Having now read all of Junji Itou's work except for No Longer Human, and The Liminal Zone, long-story-wise...
compared to Tomie, Intersection Boy, Remina, and Uzumaki, this was decent. 6/10.
Although it's not the most grand, sophisticated, extraordinary of his concepts, as his only complete story that's the left with a "straightforward" ending unlike practically all of his stories that are left mysterious with wonder and questions, this was fairly good.
It's not exactly as creative in a sense as Tomie, Uzumaki, etc. or as horrific in drama like in Remina of the world being in chaos, but it had good elements and was entertaining as is.
Crawling sea-creatues is defintely terrifying. Especially crawling sharks, and even more shocking was the whale.
The source of past army technology most likely an invention from the grandfather of the male protagonist's uncle being the thing that somehow was sent to carry any living being to spread an infectious gas to kill is fascinating.
The procedure itself is disgusting but works in adding to the disturbing fear of living dying beings or corpses riding on these mechanical gripping spikes with tubes in one's ass/mouth to- I don't know, keep the infectious gas inside and move with the gas' bodily spread for the machine to work.
The obsession of his uncle with the passion to create his own superior machine to the one (most likely) his grandpa created is bizarre after his own hand was captured and he was forced to cut it off to avoid infection, even weirder is his supposed jealousy to kidnap his assistant who apparently he had mutual romantic feelings that they never showed each other after he kidnaps her into his flying "corpse" machine.
As much as I love Junji Itou's creativity and talent where he displays his best from character, shock, fear, fascination or complexity of the lore/etc. a decent amount of his stories are unstructured for how random some plots are included in the general concept of the story.

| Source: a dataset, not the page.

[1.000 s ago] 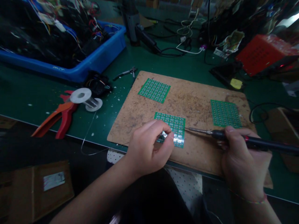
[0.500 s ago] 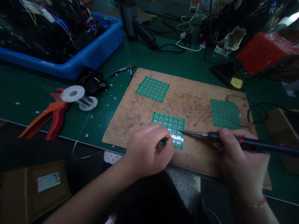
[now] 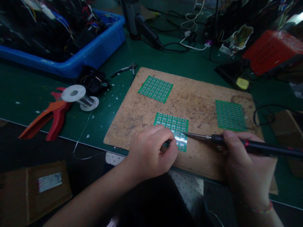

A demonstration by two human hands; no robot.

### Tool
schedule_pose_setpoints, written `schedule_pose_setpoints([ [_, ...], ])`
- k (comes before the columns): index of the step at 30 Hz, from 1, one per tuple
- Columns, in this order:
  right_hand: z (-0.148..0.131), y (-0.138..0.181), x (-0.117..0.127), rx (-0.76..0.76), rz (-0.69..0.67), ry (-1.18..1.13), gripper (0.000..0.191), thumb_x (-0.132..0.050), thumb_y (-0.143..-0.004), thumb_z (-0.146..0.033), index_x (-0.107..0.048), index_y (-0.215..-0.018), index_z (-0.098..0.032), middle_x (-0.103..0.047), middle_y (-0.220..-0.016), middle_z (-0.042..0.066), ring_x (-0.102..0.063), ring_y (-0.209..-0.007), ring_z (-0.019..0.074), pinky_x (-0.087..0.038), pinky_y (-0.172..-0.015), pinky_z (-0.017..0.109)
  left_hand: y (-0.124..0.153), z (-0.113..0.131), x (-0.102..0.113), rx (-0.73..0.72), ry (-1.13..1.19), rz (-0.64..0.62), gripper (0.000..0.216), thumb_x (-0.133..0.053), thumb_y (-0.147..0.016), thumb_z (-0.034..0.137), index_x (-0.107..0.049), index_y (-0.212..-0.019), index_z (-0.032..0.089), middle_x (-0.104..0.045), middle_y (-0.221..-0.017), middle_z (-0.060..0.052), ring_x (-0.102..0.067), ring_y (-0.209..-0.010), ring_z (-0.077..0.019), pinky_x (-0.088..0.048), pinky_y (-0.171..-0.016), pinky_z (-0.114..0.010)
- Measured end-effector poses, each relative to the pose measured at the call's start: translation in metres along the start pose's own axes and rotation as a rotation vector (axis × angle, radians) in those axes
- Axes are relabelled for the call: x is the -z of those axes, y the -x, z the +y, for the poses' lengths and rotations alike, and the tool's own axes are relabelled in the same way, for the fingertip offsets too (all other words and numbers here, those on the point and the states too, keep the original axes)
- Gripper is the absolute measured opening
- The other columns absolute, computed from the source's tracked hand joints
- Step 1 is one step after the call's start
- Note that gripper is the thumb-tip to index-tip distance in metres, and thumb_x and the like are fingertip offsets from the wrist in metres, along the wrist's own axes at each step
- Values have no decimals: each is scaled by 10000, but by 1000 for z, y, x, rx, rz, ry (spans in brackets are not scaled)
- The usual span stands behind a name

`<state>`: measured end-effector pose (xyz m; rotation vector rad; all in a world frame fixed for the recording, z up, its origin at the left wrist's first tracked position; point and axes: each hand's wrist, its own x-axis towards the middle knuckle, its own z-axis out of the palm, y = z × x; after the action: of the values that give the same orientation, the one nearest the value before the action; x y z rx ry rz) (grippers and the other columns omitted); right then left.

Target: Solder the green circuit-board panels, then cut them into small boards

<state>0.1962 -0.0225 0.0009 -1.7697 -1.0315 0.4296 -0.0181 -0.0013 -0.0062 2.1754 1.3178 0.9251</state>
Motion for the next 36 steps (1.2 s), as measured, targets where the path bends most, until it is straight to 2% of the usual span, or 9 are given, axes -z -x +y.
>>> schedule_pose_setpoints([
  [17,-1,-1,0,34,-6,28,207,-734,-747,-408,-672,-701,-216,-649,-693,-11,-574,-618,132,-463,-685,319,-2,-1,-4,12,-32,-25,134,-533,-827,184,-587,-706,173,-591,-699,-18,-524,-660,-140,-363,-608,-293],
  [26,-2,0,-3,1,36,-27,242,-732,-735,-425,-657,-694,-198,-620,-648,-14,-542,-571,131,-400,-579,297,-5,10,2,49,16,89,143,-569,-785,150,-558,-645,173,-546,-632,9,-467,-579,-114,-321,-550,-280],
  [29,0,-1,-2,-37,61,-64,257,-734,-733,-430,-643,-687,-195,-597,-622,-23,-529,-562,126,-380,-567,291,-4,10,-1,45,6,63,149,-564,-794,162,-550,-646,171,-545,-641,6,-472,-592,-116,-325,-565,-289],
  [36,-1,0,-1,1,33,-22,224,-742,-741,-407,-662,-685,-205,-604,-643,-21,-545,-598,123,-420,-631,297,-4,5,-7,36,8,8,123,-551,-809,172,-566,-687,174,-557,-677,2,-490,-625,-124,-346,-585,-293],
])
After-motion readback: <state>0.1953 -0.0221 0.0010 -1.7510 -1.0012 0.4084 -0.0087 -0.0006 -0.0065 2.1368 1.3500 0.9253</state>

... After Tomie and Uzumaki, this was his third long story format.
As great as Uzumaki seems, it's flawed in structure for some chosen plots and unclarity, while Tomie isn't fully straightforward in timeline, it's one of his most straightforward journey stories and works because of Tomie's trope.
Gyo arguably lacks something and simply isn't great, but it's not bad.
The mystery pacing of smell and the heroine's trauma and terrified sensitivity to the reputing smell of death was fairly captivating throughout the story.
It reminded me of Uzumaki where the male protagonist is the only one to be aware of the town's danger, just like she was the only one who was conscious of the dangerous smell of the deathly gas of the dead.
The gas somehow being imbued with haunting spirits that can be clearly seen through fire as they attempt to drag you to your death was interesting. Like most of Itou's stories, it makes little sense with the lack of infomation or how or why, but it's interesting.
The dynamic of the couple having their differences, with the guy not believing her girlfriend was correct, to the whole journey of protecting her, and finding her "dead" in her uncle's machine, bloated from the infection, to then coming back to life out of jealousy of seeing him next to his uncle's assistant.
To finally the tragic ending of her machine being dragged and burned into bones against the many crawling infected corpses of humans or sea-creatures was sad but good as a "bad ending."
I particularly enjoyed the girlfriend's insanity and demise, along with the boyfriend's determination to save her,
but his moments of sadness were lackluster in emotion.
The uncle's character and his relationship with his assistant felt odd and abrupt, but I think it's an acceptable use as the source to create more choas into the plots.
The deranged circus act did indeed feel weird and arguably out of place, but I thought it was a well unique method to display the clear reveal of spirits living in the gas. That scene itself of the spirits being seen through fire was entertaining.